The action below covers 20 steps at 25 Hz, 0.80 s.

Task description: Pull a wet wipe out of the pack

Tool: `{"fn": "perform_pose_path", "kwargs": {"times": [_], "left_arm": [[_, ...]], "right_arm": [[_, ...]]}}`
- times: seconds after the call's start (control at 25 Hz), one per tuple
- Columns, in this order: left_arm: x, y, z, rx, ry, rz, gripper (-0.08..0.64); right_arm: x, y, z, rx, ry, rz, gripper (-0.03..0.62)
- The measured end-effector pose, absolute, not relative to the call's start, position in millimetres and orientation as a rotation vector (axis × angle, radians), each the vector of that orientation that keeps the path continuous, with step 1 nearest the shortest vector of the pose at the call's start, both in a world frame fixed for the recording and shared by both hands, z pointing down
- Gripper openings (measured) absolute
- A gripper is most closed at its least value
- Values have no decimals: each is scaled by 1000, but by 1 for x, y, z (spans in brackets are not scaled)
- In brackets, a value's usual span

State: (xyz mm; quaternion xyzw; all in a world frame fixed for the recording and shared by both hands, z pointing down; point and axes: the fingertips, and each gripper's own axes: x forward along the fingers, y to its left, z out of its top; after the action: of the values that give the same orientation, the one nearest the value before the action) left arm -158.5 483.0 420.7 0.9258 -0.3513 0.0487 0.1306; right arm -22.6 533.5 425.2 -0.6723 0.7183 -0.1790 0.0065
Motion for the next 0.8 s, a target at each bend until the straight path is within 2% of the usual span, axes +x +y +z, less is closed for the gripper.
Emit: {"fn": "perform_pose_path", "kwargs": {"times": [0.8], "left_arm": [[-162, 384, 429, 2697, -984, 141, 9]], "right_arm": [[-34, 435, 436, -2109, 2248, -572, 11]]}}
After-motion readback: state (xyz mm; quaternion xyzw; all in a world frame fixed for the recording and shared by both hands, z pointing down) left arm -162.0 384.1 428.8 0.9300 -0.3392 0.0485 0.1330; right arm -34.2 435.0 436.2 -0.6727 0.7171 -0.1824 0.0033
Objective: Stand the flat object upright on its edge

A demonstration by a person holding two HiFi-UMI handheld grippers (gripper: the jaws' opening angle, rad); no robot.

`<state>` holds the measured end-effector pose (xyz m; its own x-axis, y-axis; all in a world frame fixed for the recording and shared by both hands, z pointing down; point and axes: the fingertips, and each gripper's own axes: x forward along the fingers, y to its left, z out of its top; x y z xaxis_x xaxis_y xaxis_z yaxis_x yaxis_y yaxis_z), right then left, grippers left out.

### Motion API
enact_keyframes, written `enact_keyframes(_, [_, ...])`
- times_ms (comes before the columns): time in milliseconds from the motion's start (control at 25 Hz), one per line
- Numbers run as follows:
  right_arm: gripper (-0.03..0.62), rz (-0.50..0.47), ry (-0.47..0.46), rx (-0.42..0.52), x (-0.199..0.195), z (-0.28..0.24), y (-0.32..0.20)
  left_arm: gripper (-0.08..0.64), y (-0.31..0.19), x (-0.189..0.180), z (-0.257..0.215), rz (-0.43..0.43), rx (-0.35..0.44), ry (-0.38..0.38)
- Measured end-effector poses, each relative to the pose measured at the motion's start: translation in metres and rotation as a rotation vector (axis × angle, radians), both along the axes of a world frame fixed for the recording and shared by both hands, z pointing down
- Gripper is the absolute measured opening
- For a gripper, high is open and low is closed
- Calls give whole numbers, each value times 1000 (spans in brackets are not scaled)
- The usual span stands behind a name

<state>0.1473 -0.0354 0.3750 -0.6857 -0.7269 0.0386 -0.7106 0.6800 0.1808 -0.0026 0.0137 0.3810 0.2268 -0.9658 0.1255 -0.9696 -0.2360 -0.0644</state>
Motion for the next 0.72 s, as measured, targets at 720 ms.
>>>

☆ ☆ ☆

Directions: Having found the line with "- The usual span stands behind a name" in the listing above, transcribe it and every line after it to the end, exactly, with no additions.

Answer box:
- The usual span stands behind a name

<state>0.1473 -0.0354 0.3750 -0.6857 -0.7269 0.0386 -0.7106 0.6800 0.1808 -0.0026 0.0137 0.3810 0.2268 -0.9658 0.1255 -0.9696 -0.2360 -0.0644</state>
Motion for the next 0.72 s, as measured, targets at 720 ms.
>>>

Nothing else goes in the answer.